Report the count of lines in the records below that hold the word "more", omitting everything but the number.

Content starts

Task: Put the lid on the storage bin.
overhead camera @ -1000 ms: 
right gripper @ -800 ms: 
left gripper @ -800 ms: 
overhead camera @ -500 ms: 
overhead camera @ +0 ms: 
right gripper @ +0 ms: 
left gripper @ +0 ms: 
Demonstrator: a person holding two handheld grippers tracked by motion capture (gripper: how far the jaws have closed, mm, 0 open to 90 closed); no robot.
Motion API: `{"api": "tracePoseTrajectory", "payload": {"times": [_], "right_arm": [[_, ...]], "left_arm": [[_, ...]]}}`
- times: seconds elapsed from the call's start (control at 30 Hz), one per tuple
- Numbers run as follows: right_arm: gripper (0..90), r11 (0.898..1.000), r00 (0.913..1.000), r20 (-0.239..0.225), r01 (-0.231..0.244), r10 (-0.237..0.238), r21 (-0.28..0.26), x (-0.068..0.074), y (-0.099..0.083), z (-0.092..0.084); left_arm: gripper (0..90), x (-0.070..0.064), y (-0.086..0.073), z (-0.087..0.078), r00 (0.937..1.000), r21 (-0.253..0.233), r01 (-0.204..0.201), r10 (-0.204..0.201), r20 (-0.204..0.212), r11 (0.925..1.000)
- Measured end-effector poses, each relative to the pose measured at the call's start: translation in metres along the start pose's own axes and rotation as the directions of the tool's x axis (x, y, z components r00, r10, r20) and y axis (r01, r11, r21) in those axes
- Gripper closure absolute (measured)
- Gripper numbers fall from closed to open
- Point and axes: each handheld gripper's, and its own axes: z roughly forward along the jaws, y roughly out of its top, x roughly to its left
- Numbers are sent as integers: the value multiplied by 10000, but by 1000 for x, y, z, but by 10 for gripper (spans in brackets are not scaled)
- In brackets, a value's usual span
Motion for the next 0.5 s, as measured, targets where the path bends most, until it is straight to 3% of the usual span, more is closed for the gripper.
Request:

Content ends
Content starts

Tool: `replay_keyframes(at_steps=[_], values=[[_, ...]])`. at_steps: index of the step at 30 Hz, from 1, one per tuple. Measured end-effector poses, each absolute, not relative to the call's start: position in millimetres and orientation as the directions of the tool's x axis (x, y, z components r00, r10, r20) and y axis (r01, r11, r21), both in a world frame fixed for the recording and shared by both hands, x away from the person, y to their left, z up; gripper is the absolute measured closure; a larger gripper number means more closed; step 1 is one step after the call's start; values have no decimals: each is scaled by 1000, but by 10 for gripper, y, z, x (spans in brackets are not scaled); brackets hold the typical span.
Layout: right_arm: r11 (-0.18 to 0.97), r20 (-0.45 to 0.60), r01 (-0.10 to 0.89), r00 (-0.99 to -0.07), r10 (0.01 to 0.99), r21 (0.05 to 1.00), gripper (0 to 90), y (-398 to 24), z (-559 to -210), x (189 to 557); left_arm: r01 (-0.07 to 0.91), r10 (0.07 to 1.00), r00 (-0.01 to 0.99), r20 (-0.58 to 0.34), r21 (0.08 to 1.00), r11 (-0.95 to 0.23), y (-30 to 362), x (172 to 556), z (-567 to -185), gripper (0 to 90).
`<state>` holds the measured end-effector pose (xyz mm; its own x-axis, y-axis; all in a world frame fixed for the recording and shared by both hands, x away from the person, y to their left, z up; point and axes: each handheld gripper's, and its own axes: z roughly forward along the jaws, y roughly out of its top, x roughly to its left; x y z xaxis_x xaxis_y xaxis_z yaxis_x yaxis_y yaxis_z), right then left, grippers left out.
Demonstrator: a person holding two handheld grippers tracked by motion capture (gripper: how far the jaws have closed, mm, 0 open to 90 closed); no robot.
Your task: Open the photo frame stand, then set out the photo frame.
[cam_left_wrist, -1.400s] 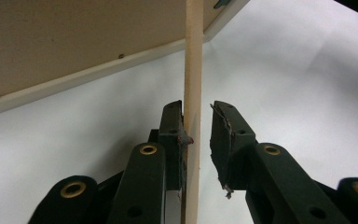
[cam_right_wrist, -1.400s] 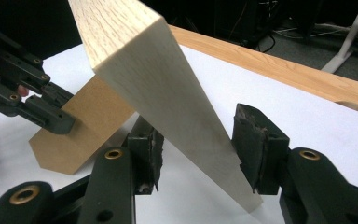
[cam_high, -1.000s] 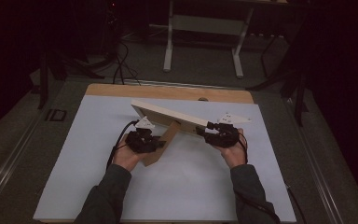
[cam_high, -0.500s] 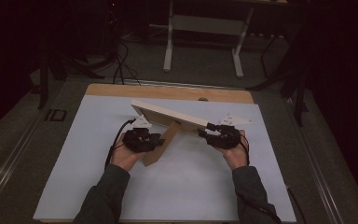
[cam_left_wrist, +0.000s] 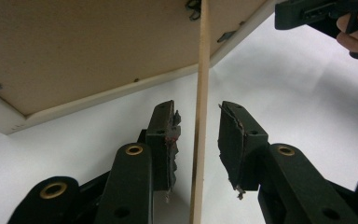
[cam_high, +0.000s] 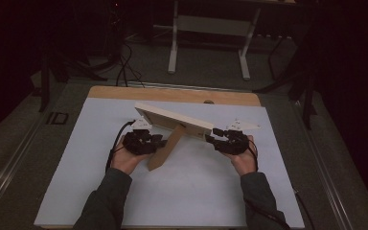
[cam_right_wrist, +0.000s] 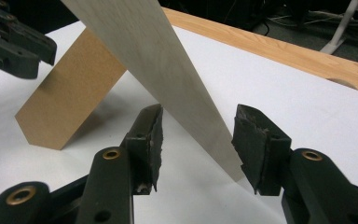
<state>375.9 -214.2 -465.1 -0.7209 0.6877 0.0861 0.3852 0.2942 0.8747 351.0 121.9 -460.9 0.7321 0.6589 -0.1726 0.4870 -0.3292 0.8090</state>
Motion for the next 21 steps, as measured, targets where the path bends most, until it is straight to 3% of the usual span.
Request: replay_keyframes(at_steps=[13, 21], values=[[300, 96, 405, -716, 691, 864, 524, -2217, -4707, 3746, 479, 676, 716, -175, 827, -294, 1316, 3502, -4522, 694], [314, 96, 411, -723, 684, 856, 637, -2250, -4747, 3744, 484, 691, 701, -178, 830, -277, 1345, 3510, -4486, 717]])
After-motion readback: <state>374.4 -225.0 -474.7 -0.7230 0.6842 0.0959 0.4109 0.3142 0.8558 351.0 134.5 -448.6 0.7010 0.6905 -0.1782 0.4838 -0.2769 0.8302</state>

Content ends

* _Exercise solution_
2